*What you have to do*
The answer should consist of each line below that contains the word "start".
* * * * *
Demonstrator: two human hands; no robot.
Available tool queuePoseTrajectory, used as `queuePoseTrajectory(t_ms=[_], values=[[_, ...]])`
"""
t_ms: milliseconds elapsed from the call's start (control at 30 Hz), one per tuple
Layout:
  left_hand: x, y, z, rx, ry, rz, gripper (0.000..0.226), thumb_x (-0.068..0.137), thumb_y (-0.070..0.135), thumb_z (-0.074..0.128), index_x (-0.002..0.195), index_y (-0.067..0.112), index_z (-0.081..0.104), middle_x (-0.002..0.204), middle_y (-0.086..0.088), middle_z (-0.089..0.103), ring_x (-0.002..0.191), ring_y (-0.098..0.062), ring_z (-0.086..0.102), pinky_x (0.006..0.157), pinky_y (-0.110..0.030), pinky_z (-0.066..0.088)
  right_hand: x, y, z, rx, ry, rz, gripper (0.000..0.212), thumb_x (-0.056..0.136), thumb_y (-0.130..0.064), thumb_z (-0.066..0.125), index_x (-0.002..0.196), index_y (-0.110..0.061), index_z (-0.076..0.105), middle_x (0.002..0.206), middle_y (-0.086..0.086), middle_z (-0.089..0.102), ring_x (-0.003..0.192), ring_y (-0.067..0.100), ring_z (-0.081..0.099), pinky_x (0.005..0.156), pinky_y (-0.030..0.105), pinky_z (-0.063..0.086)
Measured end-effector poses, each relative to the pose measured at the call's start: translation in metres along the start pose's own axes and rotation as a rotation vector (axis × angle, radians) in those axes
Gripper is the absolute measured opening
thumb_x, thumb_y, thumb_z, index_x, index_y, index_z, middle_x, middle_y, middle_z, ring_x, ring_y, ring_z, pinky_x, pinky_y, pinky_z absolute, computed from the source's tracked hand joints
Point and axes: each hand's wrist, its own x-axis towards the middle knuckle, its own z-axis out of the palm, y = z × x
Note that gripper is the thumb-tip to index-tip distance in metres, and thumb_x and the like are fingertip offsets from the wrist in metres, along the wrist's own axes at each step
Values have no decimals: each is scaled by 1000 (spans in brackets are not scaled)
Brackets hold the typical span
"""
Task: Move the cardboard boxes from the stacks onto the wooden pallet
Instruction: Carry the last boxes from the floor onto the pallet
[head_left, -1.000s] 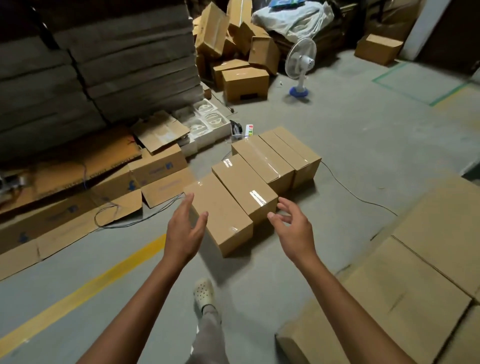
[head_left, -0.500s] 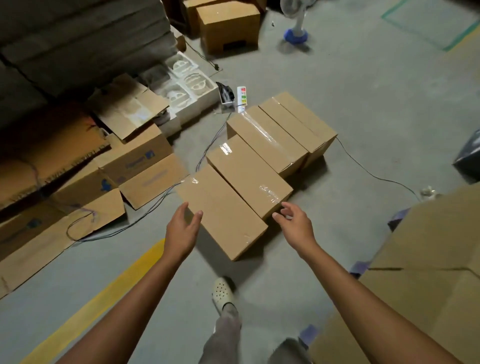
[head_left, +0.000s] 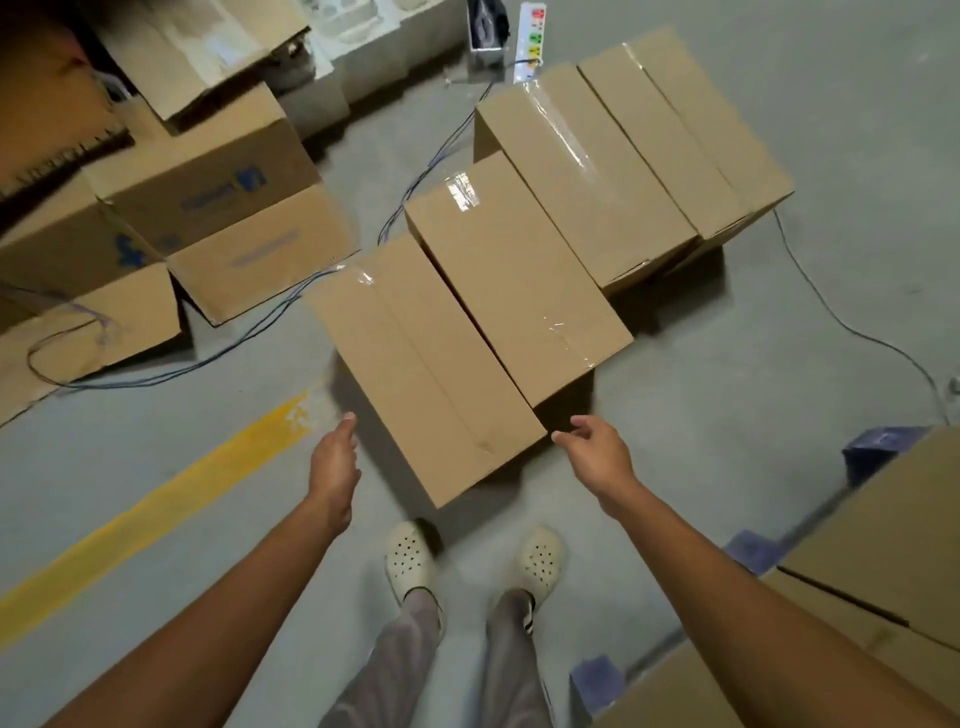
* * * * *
*Answer box*
t_ms: milliseconds elapsed from the call's start (control at 30 Hz), one per tuple
Measured end-effector poses, each relative to the pose measured at the call's start: translation in metres along the start pose's own axes and rotation as a rotation vector (axis × angle, radians) in those axes

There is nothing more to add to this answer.